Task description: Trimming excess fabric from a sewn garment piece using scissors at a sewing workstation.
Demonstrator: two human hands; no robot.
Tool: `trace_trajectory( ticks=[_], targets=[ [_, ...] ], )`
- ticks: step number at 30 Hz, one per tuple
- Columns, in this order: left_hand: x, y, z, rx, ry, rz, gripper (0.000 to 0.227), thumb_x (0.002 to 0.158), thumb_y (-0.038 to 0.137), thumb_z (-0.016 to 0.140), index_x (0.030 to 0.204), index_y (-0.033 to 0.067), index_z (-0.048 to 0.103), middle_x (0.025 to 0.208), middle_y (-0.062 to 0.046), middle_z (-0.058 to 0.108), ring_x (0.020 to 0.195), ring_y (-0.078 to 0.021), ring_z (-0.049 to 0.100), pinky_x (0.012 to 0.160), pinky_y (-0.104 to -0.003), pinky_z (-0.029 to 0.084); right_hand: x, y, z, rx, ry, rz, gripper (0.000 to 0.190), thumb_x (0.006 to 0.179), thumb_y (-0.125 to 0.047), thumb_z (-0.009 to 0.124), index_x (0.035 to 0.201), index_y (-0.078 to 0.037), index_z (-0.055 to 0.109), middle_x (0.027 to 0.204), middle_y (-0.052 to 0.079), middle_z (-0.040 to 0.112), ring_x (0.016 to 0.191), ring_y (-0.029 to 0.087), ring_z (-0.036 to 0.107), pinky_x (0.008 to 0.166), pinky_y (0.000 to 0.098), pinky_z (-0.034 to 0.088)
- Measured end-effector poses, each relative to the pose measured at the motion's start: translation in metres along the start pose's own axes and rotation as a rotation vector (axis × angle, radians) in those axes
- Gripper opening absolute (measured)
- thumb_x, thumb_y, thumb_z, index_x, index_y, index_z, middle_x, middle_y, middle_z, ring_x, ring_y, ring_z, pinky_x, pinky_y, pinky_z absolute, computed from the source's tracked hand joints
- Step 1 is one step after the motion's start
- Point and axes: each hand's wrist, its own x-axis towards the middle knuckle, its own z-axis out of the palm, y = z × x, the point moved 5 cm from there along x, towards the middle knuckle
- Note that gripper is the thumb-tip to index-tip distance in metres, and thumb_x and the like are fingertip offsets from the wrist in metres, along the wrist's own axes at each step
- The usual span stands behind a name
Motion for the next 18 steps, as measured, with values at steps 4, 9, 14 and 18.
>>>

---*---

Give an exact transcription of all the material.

Task description: Trimming excess fabric from a sewn garment piece using scissors at a sewing workstation.
Demonstrator: two human hands; no robot.
Tool: `trace_trajectory( ticks=[_], targets=[ [_, ...] ], )`
- ticks: step number at 30 Hz, one per tuple
- Columns, in this order: left_hand: x, y, z, rx, ry, rz, gripper (0.000 to 0.227), thumb_x (0.002 to 0.158), thumb_y (-0.038 to 0.137), thumb_z (-0.016 to 0.140), index_x (0.030 to 0.204), index_y (-0.033 to 0.067), index_z (-0.048 to 0.103), middle_x (0.025 to 0.208), middle_y (-0.062 to 0.046), middle_z (-0.058 to 0.108), ring_x (0.020 to 0.195), ring_y (-0.078 to 0.021), ring_z (-0.049 to 0.100), pinky_x (0.012 to 0.160), pinky_y (-0.104 to -0.003), pinky_z (-0.029 to 0.084); right_hand: x, y, z, rx, ry, rz, gripper (0.000 to 0.190), thumb_x (0.006 to 0.179), thumb_y (-0.125 to 0.047), thumb_z (-0.009 to 0.124), index_x (0.035 to 0.201), index_y (-0.078 to 0.037), index_z (-0.055 to 0.109), middle_x (0.027 to 0.204), middle_y (-0.052 to 0.079), middle_z (-0.040 to 0.112), ring_x (0.016 to 0.191), ring_y (-0.029 to 0.087), ring_z (-0.036 to 0.107), pinky_x (0.008 to 0.166), pinky_y (0.000 to 0.098), pinky_z (-0.034 to 0.088)
- Measured end-effector poses, each relative to the pose measured at the motion's start: translation in metres along the start pose's own axes and rotation as a rotation vector (axis × angle, radians) in those axes
- Gripper opening absolute (measured)
- thumb_x, thumb_y, thumb_z, index_x, index_y, index_z, middle_x, middle_y, middle_z, ring_x, ring_y, ring_z, pinky_x, pinky_y, pinky_z absolute, computed from the source's tracked hand joints
- Step 1 is one step after the motion's start
- Point and axes: each hand's wrist, its own x-axis towards the middle knuckle, its own z-axis out of the palm, y = z × x, the point moved 5 cm from there along x, towards the middle knuckle
- Note that gripper is the thumb-tip to index-tip distance in metres, and thumb_x and the like are fingertip offsets from the wrist in metres, along the wrist's own axes at each step
- The usual span stands behind a name
Motion for the next 18 steps, as measured, with values at steps 4, 9, 14 and 18.
>>>

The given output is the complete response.